Hi.
I've noticed a strange behavior of NoScript's Anti-XSS subsystem.
I have a locally saved html file with the following code:
<!DOCTYPE html PUBLIC "-//W3C//DTD HTML 4.01 Transitional//EN" "http://www.w3.org/TR/html4/loose.dtd">
<html>
<head><meta content="text/html; charset=windows-1251" http-equiv="content-type">
<title>Title</title>
</head>
<form action="http://yandex.ru/yandsearch">
<input name=text size=55>
<input type=submit value="Search">
</form>
</body>
</html>
And it generally works fine (it submits a search query to yandex.ru search engine), except some cases:
I've noticed, that whenever my search query contains "урав" - Anti-XSS system alerts me that it has worked out and blocked the query, removing "урав" (or %F3%F0%E0%E2) from the url.
Why is that happening? Other search queries do not trigger such behavior.
Mozilla/5.0 (Windows NT 6.1; WOW64; rv:15.0) Gecko/20100101 Firefox/15.0.1
[NoScript XSS] Sanitized suspicious request.

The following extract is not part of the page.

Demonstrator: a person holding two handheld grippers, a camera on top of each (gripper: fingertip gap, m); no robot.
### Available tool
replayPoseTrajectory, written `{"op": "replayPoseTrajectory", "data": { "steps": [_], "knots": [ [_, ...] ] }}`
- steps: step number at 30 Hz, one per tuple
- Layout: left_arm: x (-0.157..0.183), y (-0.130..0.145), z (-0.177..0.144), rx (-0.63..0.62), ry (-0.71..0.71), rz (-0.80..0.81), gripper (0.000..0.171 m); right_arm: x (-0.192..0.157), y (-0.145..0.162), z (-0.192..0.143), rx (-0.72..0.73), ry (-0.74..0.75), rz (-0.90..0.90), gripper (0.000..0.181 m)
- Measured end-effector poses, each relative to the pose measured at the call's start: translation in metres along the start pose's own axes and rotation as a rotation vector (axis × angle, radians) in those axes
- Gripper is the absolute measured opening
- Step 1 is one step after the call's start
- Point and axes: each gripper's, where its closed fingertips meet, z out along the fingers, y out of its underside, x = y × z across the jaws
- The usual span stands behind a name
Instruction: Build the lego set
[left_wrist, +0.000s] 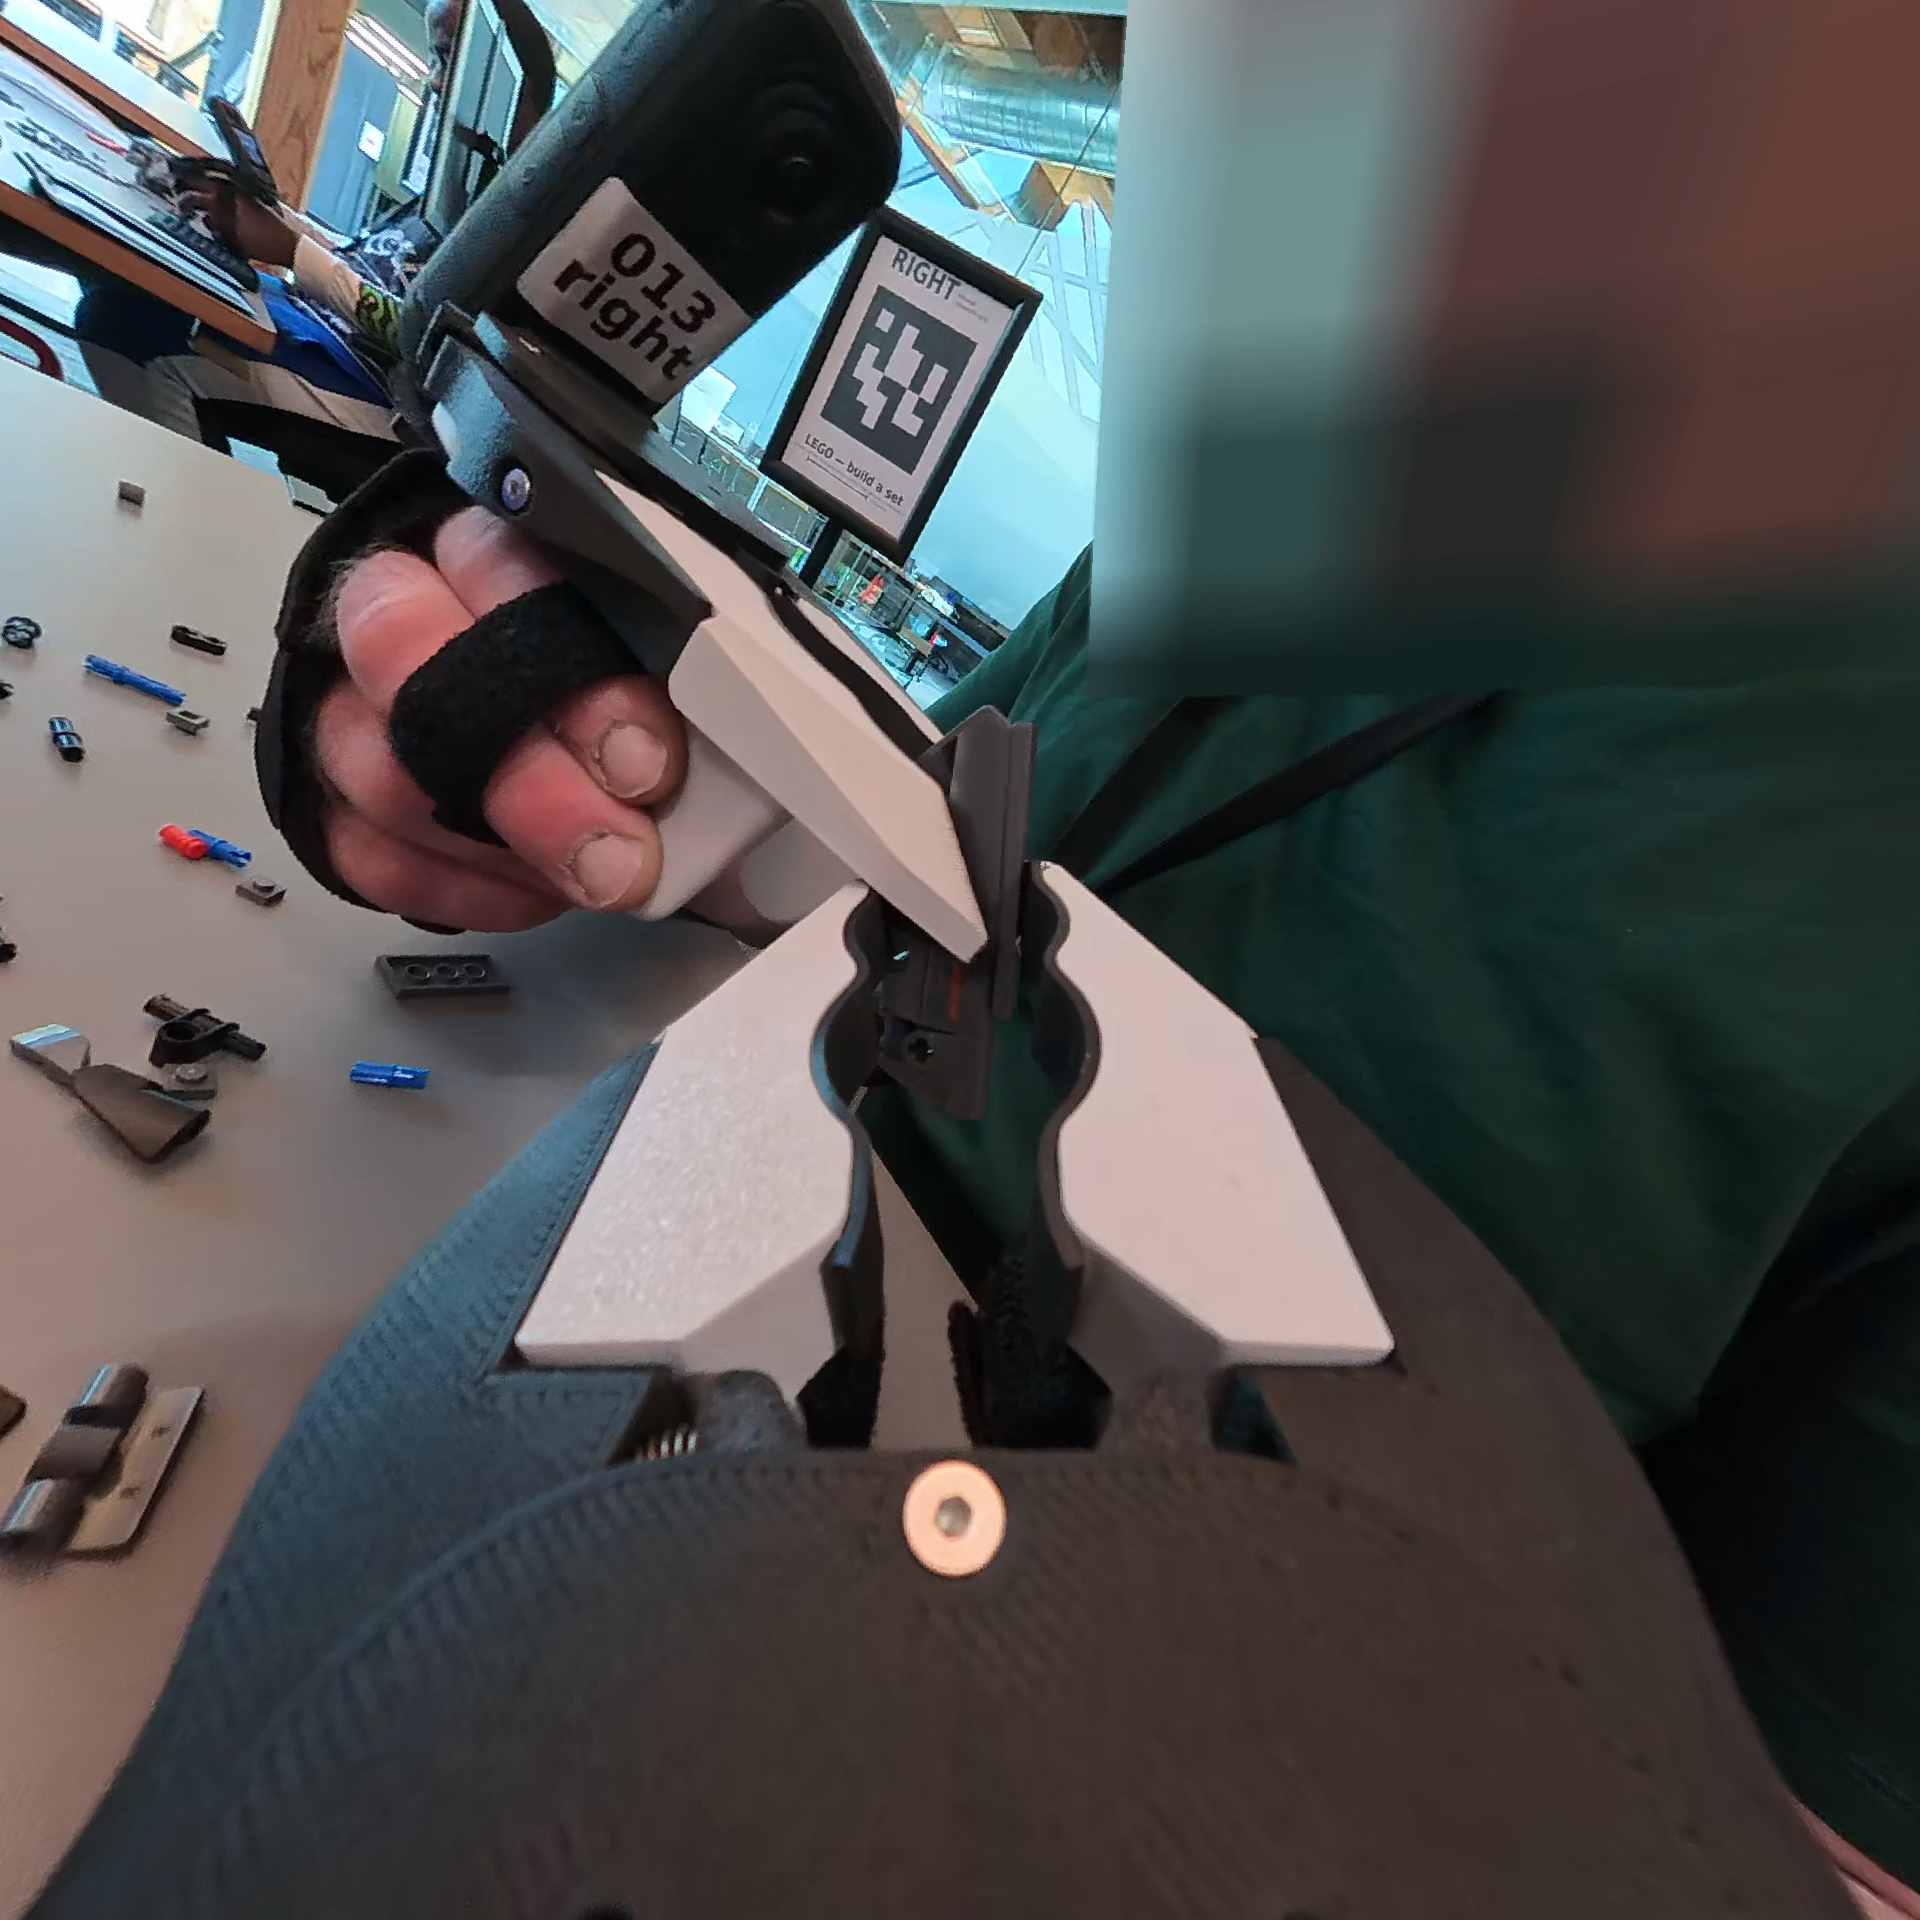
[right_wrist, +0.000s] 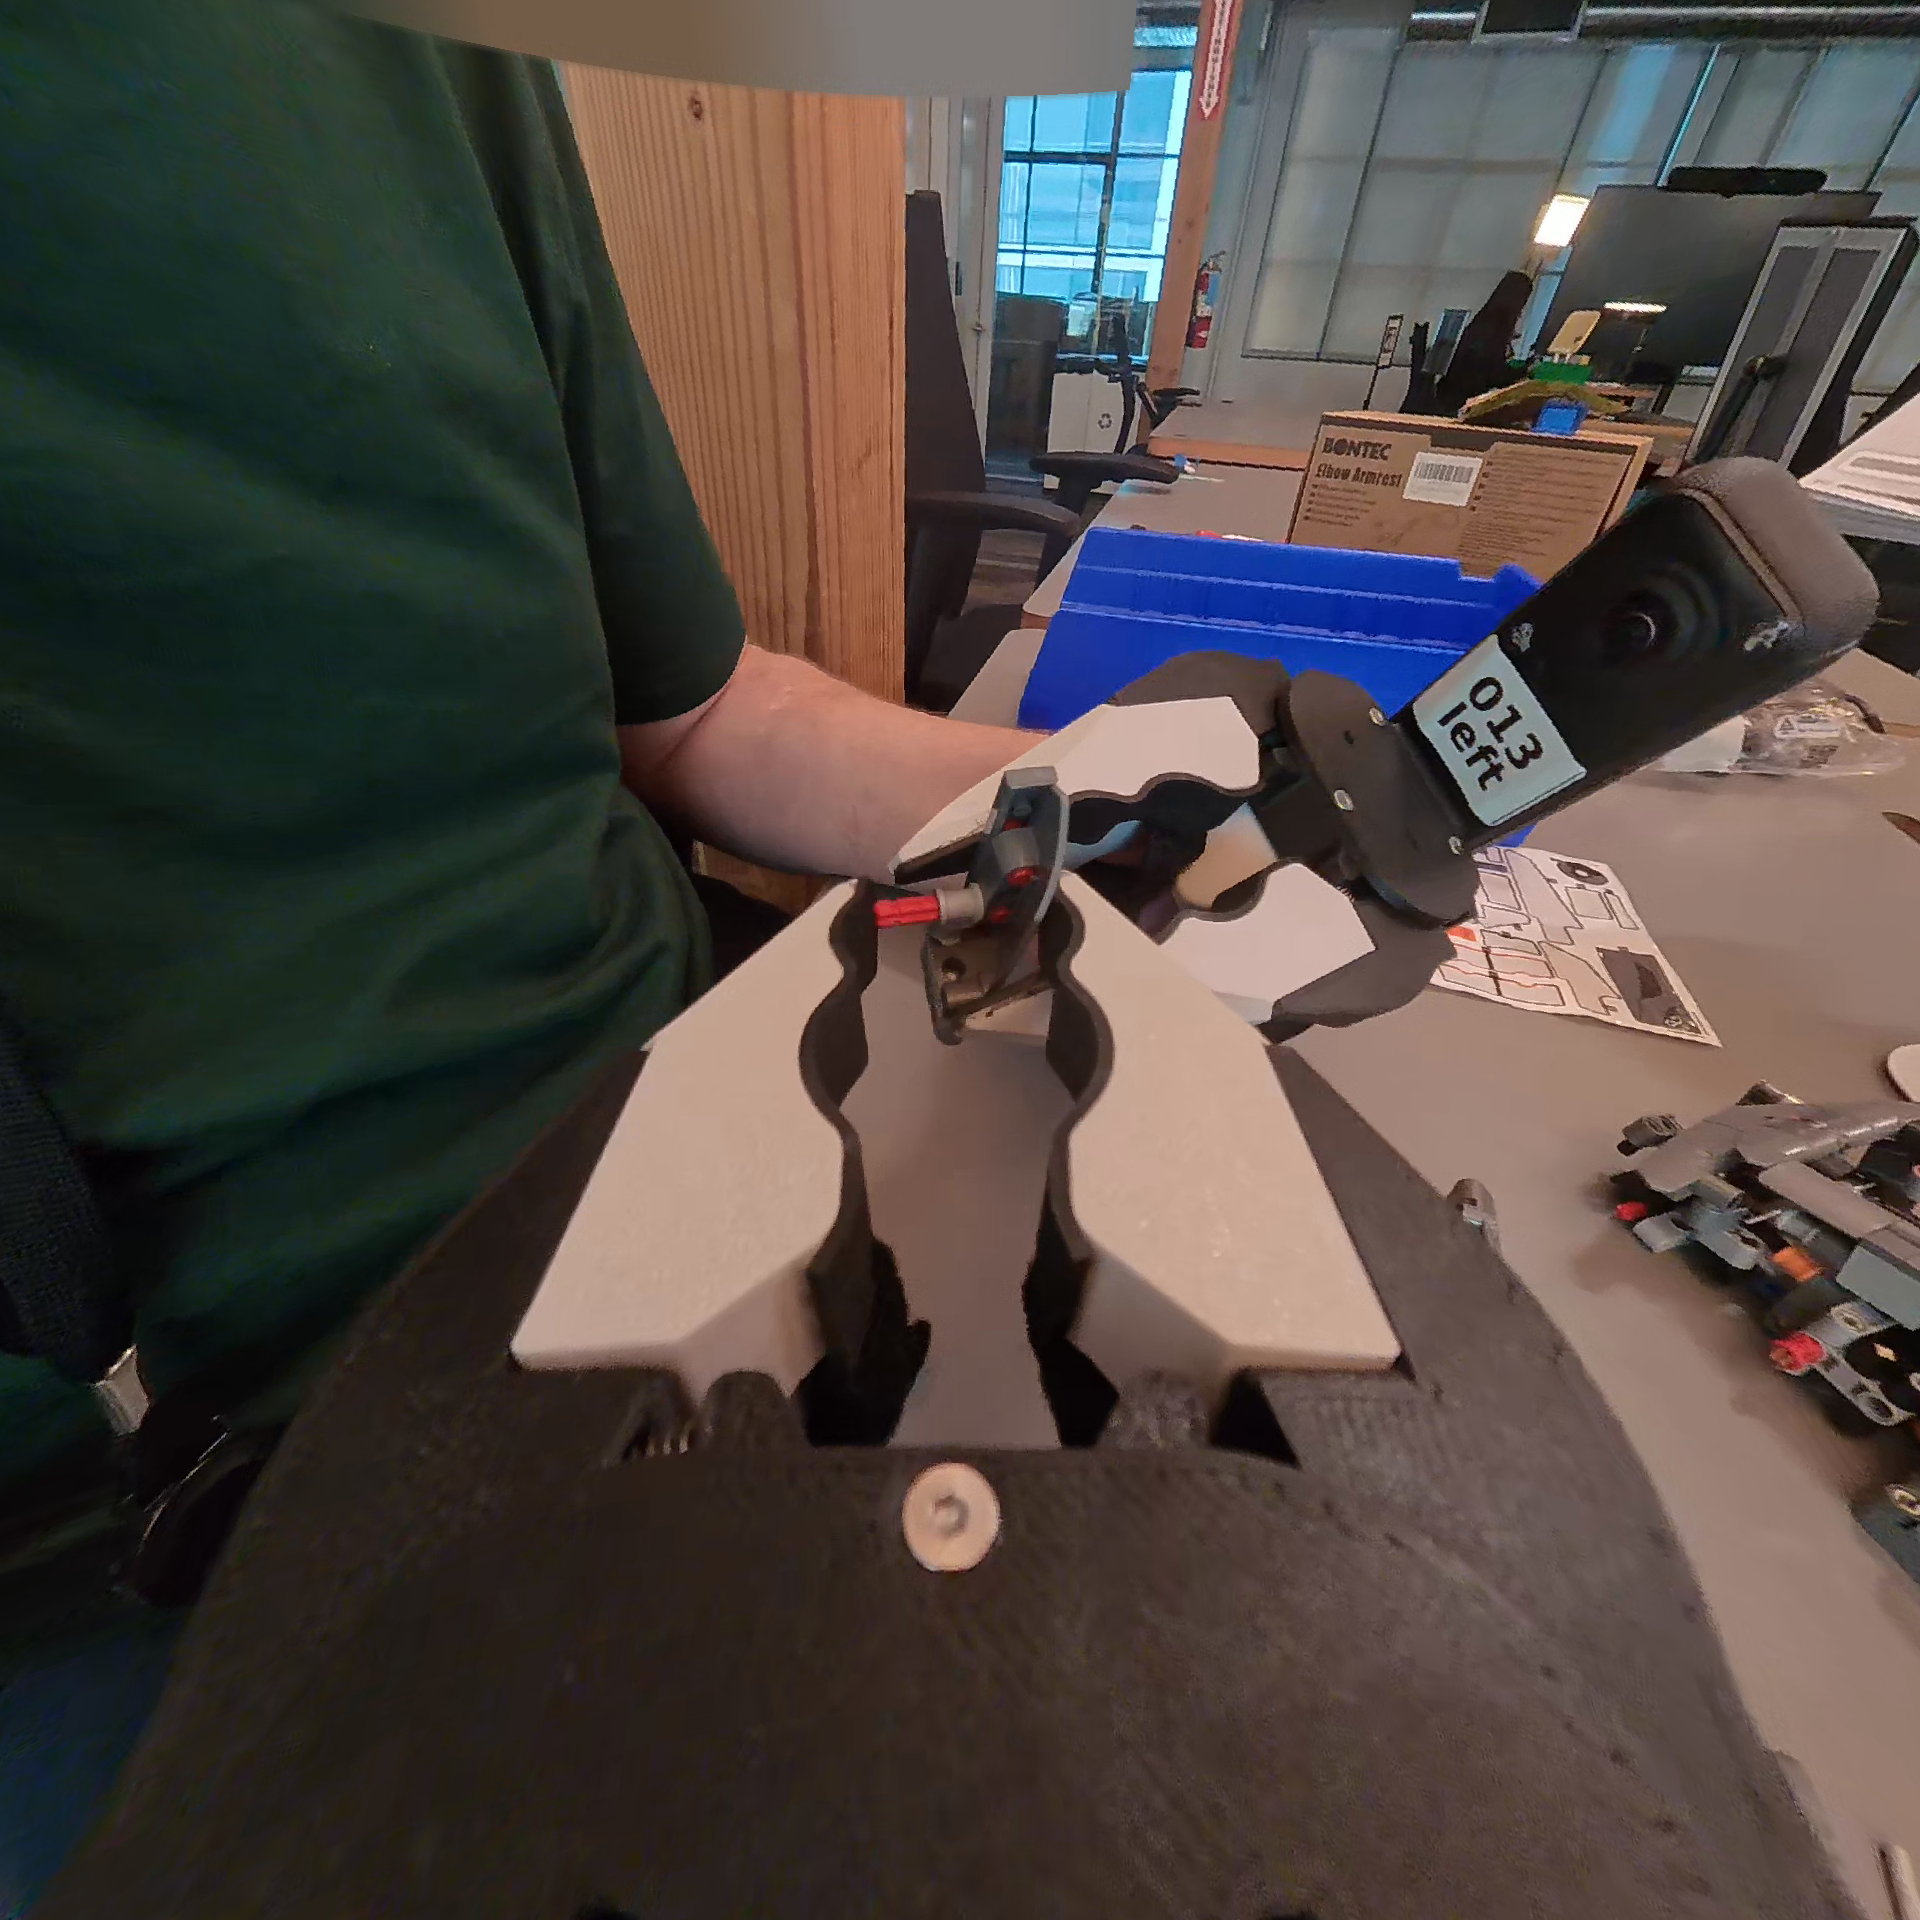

Original URL [http://yandex.ru/yandsearch?text=%F3%F0%E0%E2+gena01] requested from [file:///C:/TMP/SEA/yandex.html]. Sanitized URL: [http://yandex.ru/yandsearch?text=%20+gena01#9875335212563178277].
Search term: урав gena01
And there's more to it then that.
If (local file, in my case) "yandex.html" (Character Encoding) is set to Cryllic (Windows-1251), & I have allowed yandex.ru, then I get the XSS warning & I am also returned results.
If yandex.html is set to Unicode (UTF-8) & yandex.ru is allowed, then there is no XSS warning & the page states (& shows, effectively) "nothing found".
Is there any reason why you have to use the legacy charset on your local page, when even yandex.ru uses UTF-8 (which is the current standard for internationalized pages)?
The problem is due to the charset of the page causing the query string to be encoded in an obsolete way, which in your case (with the combination of characters used in your query) may be used in an attack against a buggy behavior of the PHP utf8_decode() function.
Notice that sending query strings which are not UTF-8 encoded across different domains (which is the thing which may trigger this false positive) is extremely rare nowadays, and doesn't justify a work-around which may be used to circumvent the filter protection against the utf8_decode() bug.
iDrugoy wrote:The problem is not just with my homepage.
Visiting this link will also cause anti-xss false positive:
... and how did you create that link, exactly?
It doesn't matter how I got this URL. The fact is that it is a valid URL and that it causes false positive anti-xss warning by your extension.
It does matter, because it happens to be indistinguishable from an attack against a known PHP multibyte decoding weakness which can be exploited to bypass XSS filters.
Therefore, knowing whether this legitimate false positive is a common occurrence (which I believe is not, because it appears to be caused by an artificial character encoding mismatch) is important to make a cost-benefit assessment for a (not necessarily possible) work-around.